1V7 Production Architecture

Current V7 architecture (monolith): The V7 Trading Engine contains: - L1 Signal -> L2 Gate -> L3 Exit (the 3-layer ML pipeline) - Risk Management (S40, DD scaling) - MT5 Connector (broker interface) - Feature Engineering (38 features per bar) This is perfectly adequate for a single trader/account. But for scaling to multiple accounts or adding the dashboard, a more modular architecture helps.

2Scaling Considerations

When to evolve the architecture: Multiple accounts: Run separate engine instances per account, each with its own config and risk state. Could share data pipeline. Adding dashboard: Separate the API/dashboard from the engine. Communicate via REST API or WebSocket. Adding alerting: Separate alerting service that subscribes to engine events. Failover: Run a standby instance that can take over if the primary fails. Key principles: - Separation of concerns: each component does one thing well - Loose coupling: components communicate through well-defined interfaces - Data persistence: all state stored durably (not just in memory) - Idempotency: operations can be safely retried - Graceful degradation: if one component fails, others continue For V7, the practical next steps: 1. API layer (FastAPI) wrapping the engine 2. Dashboard (React) consuming the API 3. PostgreSQL for trade/state persistence 4. Redis for real-time data caching 5. Alerting service (Telegram/email) for critical events

Hands-On Code

Modular Architecture Components

python

from abc import ABC, abstractmethod

class DataProvider(ABC):
    """Abstract data provider — swap MT5 for any other source."""
    @abstractmethod
    def get_bars(self, symbol, timeframe, bars): pass
    
    @abstractmethod
    def is_connected(self) -> bool: pass

class SignalGenerator(ABC):
    """Abstract signal generator — L1 model."""
    @abstractmethod
    def predict(self, features) -> float: pass

class RiskManager(ABC):
    """Abstract risk manager — S40 and friends."""
    @abstractmethod
    def check_risk(self, signal) -> bool: pass
    
    @abstractmethod
    def get_position_size(self, signal) -> float: pass

class OrderExecutor(ABC):
    """Abstract order executor — swap between live and paper."""
    @abstractmethod
    def execute(self, order) -> dict: pass

class TradingEngine:
    """Composable trading engine."""
    
    def __init__(self, data: DataProvider, signals: SignalGenerator,
                 risk: RiskManager, executor: OrderExecutor):
        self.data = data
        self.signals = signals
        self.risk = risk
        self.executor = executor
    
    def run_cycle(self, symbols):
        """One trading cycle."""
        for symbol in symbols:
            bars = self.data.get_bars(symbol, 'M15', 200)
            features = compute_features(bars)  # 38 features
            
            score = self.signals.predict(features)
            if score < 0.50:
                continue
            
            signal = {'symbol': symbol, 'score': score}
            if not self.risk.check_risk(signal):
                continue
            
            size = self.risk.get_position_size(signal)
            order = build_order(signal, size)
            self.executor.execute(order)

Abstract interfaces let you swap components: use MT5 for live, CSV for backtest, mock for testing.
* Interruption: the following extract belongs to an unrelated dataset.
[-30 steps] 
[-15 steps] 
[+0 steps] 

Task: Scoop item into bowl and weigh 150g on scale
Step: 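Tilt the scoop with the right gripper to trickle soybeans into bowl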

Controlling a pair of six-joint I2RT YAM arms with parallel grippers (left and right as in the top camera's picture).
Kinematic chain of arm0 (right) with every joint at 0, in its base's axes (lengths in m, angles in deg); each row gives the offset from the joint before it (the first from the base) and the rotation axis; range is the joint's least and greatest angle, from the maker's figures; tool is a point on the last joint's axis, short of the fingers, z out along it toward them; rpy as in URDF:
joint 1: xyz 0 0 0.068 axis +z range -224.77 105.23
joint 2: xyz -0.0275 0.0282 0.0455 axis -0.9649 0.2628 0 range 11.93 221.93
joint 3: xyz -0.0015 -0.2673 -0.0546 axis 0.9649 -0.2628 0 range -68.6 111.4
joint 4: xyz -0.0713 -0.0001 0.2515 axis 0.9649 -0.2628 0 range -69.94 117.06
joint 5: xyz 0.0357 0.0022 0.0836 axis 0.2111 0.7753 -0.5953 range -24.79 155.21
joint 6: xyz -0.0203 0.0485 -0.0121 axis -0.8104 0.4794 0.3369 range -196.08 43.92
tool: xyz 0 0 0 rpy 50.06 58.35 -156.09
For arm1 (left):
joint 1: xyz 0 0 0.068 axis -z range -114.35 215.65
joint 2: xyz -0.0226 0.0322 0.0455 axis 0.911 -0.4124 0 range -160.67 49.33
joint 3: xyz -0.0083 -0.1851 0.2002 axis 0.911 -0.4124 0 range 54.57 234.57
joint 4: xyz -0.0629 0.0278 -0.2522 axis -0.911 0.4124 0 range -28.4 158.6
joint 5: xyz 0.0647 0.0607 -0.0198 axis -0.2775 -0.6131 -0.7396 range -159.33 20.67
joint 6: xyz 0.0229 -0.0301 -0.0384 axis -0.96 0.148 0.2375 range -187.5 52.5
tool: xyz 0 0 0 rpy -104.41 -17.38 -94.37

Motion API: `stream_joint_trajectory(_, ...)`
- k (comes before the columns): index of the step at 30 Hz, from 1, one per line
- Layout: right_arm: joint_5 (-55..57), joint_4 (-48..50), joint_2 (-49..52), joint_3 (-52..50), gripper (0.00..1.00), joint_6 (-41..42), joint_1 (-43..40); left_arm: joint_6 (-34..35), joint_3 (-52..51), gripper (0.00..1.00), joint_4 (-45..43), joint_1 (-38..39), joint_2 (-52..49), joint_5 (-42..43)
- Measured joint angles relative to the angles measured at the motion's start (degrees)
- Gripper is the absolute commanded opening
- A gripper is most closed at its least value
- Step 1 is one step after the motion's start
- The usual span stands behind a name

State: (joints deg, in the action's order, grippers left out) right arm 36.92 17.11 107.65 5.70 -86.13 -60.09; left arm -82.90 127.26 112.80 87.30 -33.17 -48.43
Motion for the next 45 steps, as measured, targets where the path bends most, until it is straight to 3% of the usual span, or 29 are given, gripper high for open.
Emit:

Same engine code, different implementations. This is the power of proper abstraction.

Knowledge Check

Q1.Your engine and dashboard are in the same process. The dashboard crashes. What happens to trading?

Assignment

Refactor a simple trading system to use abstract interfaces for data, signals, risk, and execution. Implement at least two concrete implementations (live + backtest) for one of these interfaces.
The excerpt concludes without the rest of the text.